Quel chantier ! Aujourd’hui 155e entreprise mondiale, Caterpillar s’est fait une place sur le bitume alors que rien ne l’y prédestinait… quoi que. Si on retrouve maintenant les chaussures de la marque aussi bien sur les chantiers que dans les cours de  lycées, ce n’était pas du tout l’objet de départ. En effet, à sa création en 1890, Caterpillar était constituée de deux entreprises : Benjamin Holt et Daniel Best, tous deux fabricants de tracteurs.
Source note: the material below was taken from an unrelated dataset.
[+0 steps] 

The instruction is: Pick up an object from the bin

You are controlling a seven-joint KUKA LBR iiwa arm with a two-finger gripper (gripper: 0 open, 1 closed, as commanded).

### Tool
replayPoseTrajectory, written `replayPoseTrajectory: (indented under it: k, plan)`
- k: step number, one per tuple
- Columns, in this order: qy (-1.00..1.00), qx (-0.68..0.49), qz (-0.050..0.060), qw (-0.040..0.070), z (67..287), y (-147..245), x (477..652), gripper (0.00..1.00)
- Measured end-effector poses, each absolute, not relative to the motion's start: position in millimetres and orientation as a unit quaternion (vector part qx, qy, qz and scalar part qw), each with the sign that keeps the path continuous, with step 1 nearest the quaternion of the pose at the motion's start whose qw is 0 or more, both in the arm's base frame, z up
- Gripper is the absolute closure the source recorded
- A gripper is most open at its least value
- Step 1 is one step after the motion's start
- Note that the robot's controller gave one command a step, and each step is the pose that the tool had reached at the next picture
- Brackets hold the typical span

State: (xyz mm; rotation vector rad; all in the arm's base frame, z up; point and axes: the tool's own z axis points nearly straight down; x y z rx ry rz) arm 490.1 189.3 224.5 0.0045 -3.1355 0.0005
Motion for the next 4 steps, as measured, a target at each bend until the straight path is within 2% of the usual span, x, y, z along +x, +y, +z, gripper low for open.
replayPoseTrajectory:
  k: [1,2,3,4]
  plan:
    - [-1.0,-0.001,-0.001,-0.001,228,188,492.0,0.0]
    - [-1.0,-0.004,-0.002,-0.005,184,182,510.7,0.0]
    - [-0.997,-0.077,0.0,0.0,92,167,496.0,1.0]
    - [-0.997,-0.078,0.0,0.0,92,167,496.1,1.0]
C’est en 1925, après la franche réussite des tracteurs à chenilles utilisés par l’armée en 1915, que les deux fusionnent et s’imposent comme une référence de l’équipement des chantiers. Dans les années 1990, le styliste américain Stephen Palmer repère une tendance à venir sur les pieds des ouvriers et décide de faire descendre la boots coquée dans les rues. Distribuée sous licence, c’est un succès, qui surfe largement sur la mode grunge de l’époque.

Repetto

Danse ? Repetto ! La marque au ruban rose est LA référence dans le domaine de la danse. Mais aujourd’hui, c’est aussi une référence en matière de mode. En 1947, Rose Repetto ne fait qu’exaucer la demande de son fils, danseur aux pieds meurtris par l’entraînement. Avec la technique du cousu retourné, elle lui confectionne des chaussons plus confortables. Les plus grands se les arrachent. En 1956, en hommage à Brigitte Bardot, ancienne danseuse, elle imagine les ballerines cultes Cendrillon, immortalisées dans le film Et Dieu créa la femme. Elle ouvre ensuite sa première boutique à Paris, et le coup de coeur de Serge Gainsbourg pour ses Zizi blanches l’aident à faire de ses chaussures un must have de l’époque. Malheureusement, lorsque la fondatrice disparaît en 1984, les Repetto tombent en désuétude. La marque est reprise, sans grand changement, jusqu’en 2002 où Jean-Marc Gaucher fait bouger les choses. Il décide en effet de repositionner la marque sur le secteur du luxe. Cette réussite est portée par des collaborations bien senties comme avec le créateur Issey Miyake ou  Yohji Yamamoto. Repetto est à nouveau en plein essor, au point de se lancer avec succès dans le prêt-à-porter en 2012. Aujourd’hui, la marque fait un chiffre d’affaires annuel de près de 60 millions d’euros.